De entre las especialidades impartidas,
el ballet tenía,
hasta hace pocos años, una gran importancia, y era
un signo más de la estrecha vinculación con
el Gran Teatre del Liceu. Entre sus docentes destaca especialmente
Joan Magriñà, que fue maestro de danza durante
muchos años. También hay que recordar ahora
el meritorio trabajo de Emma Maleras para dignificar el arte
de las castañuelas. Igualmente, hay que señalar
la presencia efímera pero interesante, mediado el
siglo XX, de la cinematografía como asignatura impartida
en el Conservatori del Liceu.
ALUMNOS
En los párrafos
anteriores se ha mencionado algunos de los músicos
más ilustres
que han pasado por las aulas del Liceu para realizar su formación:
Victòria de los Ángeles, Lluís Benejam,
Carme Bustamante, Montserrat Caballé, Francisca Callao,
Mercè Capsir, Miguel Fleta, Joan Lamote de Grignon,
Emma Maleras, Frederic Mompou, Francesc Viñas, Ernest
Xancó, Joaquim Zamacois, etc.
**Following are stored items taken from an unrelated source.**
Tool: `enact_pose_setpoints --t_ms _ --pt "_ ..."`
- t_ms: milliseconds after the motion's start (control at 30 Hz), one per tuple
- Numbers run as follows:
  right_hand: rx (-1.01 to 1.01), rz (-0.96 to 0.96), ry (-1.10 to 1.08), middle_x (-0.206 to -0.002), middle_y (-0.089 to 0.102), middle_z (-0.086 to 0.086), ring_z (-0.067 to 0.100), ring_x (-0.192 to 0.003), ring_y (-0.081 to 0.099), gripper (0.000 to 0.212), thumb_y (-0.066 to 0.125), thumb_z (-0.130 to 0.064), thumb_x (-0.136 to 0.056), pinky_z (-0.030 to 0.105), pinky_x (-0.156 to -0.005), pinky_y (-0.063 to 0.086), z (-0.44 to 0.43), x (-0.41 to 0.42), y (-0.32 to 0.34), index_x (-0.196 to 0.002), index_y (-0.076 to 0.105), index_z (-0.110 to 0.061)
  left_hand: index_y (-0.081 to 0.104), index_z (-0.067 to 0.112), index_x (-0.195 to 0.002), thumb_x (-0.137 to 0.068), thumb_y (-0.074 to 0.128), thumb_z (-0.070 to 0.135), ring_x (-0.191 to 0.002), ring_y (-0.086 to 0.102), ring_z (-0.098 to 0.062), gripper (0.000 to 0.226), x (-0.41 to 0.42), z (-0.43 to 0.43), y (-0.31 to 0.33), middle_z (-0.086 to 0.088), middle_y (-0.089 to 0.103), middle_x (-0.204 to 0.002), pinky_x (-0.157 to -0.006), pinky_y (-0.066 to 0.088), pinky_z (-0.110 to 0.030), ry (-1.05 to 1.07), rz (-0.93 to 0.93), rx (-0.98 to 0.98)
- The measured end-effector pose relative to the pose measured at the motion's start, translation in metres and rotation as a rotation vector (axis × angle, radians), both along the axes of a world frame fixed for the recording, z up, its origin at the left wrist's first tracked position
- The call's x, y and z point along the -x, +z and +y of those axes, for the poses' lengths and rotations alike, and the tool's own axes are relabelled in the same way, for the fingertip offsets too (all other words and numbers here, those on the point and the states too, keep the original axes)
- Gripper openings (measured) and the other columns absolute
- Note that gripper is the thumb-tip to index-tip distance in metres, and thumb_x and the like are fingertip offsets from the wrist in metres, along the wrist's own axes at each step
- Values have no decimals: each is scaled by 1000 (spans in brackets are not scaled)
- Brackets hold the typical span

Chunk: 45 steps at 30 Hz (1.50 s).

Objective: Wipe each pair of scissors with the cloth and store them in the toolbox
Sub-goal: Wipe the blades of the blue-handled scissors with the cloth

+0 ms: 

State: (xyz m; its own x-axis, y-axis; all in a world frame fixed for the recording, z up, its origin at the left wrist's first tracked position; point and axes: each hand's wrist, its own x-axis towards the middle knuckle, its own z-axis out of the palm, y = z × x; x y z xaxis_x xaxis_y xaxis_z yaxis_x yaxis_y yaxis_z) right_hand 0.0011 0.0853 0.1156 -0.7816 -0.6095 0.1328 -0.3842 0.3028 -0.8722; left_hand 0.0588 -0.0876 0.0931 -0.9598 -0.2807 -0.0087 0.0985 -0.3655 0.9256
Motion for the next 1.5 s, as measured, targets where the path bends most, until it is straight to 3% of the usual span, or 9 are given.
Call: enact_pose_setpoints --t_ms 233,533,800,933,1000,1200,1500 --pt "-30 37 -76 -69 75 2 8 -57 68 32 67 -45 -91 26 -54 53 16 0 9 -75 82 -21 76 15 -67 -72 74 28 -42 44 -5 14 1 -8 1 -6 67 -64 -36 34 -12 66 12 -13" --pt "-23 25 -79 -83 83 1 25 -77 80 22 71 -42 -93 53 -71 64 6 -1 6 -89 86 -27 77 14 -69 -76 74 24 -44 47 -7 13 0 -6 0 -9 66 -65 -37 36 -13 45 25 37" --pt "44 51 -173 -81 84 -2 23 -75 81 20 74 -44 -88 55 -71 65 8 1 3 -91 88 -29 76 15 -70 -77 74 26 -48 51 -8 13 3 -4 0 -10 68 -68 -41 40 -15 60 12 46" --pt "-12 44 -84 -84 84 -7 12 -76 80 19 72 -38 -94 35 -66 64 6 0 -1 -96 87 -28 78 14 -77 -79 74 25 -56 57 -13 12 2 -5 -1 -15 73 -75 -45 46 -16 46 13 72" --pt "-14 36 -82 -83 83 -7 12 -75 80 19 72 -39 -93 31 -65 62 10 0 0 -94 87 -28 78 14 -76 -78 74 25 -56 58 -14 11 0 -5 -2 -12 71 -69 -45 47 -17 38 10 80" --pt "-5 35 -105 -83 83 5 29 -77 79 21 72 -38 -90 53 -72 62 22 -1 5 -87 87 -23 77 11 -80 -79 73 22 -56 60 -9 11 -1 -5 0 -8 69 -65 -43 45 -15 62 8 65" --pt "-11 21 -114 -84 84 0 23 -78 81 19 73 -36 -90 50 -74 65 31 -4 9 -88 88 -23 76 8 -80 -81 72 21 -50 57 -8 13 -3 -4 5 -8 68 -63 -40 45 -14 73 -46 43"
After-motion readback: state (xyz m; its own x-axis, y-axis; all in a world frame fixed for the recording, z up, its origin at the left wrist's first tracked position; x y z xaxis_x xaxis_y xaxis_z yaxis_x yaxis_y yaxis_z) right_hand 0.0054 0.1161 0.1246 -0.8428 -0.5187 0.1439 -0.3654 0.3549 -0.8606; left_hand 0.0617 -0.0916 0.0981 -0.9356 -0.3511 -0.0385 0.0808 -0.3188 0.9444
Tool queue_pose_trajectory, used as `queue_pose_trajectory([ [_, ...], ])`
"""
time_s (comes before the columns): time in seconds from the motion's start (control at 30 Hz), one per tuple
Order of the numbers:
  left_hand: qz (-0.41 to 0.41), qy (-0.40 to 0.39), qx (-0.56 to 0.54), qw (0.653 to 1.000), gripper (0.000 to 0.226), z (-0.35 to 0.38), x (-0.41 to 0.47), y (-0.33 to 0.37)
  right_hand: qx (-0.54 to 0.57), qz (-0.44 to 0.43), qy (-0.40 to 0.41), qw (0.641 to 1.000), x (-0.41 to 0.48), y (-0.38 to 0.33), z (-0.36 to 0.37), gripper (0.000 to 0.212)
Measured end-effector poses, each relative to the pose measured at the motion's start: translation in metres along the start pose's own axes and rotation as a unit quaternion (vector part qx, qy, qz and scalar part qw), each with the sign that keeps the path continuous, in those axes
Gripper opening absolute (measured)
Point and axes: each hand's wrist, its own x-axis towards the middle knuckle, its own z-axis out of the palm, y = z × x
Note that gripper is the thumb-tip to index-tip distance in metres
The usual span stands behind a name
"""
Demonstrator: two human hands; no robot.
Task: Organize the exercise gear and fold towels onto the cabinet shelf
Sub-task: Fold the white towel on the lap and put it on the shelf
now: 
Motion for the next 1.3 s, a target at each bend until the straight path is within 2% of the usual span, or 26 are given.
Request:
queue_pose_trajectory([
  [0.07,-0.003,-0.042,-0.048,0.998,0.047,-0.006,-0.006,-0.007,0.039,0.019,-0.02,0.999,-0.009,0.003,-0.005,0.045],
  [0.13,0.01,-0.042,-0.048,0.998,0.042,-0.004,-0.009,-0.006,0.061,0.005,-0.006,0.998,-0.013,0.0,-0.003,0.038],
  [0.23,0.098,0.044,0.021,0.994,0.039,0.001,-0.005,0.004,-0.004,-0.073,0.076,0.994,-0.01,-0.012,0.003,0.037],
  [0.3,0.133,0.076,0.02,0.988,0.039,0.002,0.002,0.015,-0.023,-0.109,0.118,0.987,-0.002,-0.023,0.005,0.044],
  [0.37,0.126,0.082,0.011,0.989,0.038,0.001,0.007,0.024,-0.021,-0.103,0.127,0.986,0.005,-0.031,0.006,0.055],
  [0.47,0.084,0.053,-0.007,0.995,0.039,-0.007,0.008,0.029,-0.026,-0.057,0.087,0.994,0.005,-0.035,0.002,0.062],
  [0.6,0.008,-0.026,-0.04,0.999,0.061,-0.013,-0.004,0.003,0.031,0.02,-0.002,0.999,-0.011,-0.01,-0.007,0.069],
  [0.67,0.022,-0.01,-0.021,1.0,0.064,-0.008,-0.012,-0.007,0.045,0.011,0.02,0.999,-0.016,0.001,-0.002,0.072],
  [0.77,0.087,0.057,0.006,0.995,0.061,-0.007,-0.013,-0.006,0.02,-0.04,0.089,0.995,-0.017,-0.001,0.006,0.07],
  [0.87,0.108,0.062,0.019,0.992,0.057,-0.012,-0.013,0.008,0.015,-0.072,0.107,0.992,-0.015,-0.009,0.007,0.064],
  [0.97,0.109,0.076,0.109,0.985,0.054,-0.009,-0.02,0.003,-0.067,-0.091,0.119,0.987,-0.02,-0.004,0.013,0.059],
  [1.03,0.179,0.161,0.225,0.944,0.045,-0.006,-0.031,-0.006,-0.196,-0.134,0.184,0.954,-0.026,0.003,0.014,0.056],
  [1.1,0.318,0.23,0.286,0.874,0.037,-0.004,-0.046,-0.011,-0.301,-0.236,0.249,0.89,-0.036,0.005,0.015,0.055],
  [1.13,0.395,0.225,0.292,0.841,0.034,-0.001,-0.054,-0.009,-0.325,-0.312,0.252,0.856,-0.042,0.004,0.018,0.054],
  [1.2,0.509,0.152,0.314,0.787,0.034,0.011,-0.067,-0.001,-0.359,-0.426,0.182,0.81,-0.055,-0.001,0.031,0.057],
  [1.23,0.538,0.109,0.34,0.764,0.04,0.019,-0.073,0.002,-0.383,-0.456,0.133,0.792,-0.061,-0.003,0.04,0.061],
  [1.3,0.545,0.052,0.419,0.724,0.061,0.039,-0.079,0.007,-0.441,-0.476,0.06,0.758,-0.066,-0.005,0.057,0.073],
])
Pero han sido muchos
otros los instrumentistas, cantantes, bailarines, pedagogos,
directores y compositores que habiendo estudiado en el centro
han contribuido a aumentar su prestigio con sus posteriores
aportaciones: Enric Ainaud, Anna M. Albors, Dolors Aldea,
Frederic Alonso, Joan Altisent, Manuel Ausensi, Laura Aymerich,
Leonardo Balada, Teresa Batlle, Marcel·lí Bayer,
Josefina Blanch, Ramon Blanchart, Francesc Burrull, Gerard
Claret, Lluís Claret, Anna M. Cardona, Josep Comellas,
Joseph Casanovas, Ester Casas, Pau Civil, Josep Cumellas
i Ribó, Carme Espona, Cecilia Fondevila, Ángel-Jesús
García, Ricard Lamote de Grignon, Manuel Garcia Morante,
Eduard Jiménez, Carme Gombáu, M. Carme Gómez,
Dalmau González, Joan Guinjoan, Carles Guinovart,
Salvador Gratacós, Xavier Güell, Alfred Heilbron,
Maria Carme Hernández, Albert Julià, Mirna
Lacambra, Francesc Lázaro, Enric Madriguera, Liliana
Maffiotte, Frank Marshall, Ernest Martínez Izquierdo,
Lluís Millet, Ludovica Mosca, Miquel Ortega, Joan
Peracaula, Joan Pons, Vicenç Prats, Lluís Pérez
Molina, M. Lourdes Pérez Molina, Francesc Pujol, Manuel
Quesada, Jesús Rodríguez Picó, Josep
M. Ruera, Carles Santos, Eulalia Solé, Conxita Supervia,
Renata Tarragó, Jaume Torrent, Maria Uriz, Manuel
Valls, Carme Vilà, etc.
La significación histórica
de unos y la máxima
relevancia en el panorama musical contemporáneo de
los otros son el testigo más sólido de la importancia
de la tarea que el Conservatori del Liceu lleva a cabo. Una
acción el espacio de tiempo de la cual se extiende
desde 1837 –cuando unos años después de la
muerte de Beethoven, compositores como Schumann, Chopin,
Liszt o Mendelssohn eran jóvenes artistas a punto
de empezar a revelar su extraordinario talento-, llega a
la actualidad y se proyecta a un futuro en el cual el enorme
potencial musical de nuestra ciudad y de nuestro país
tiene que encontrar la vía hacia su desarrollo.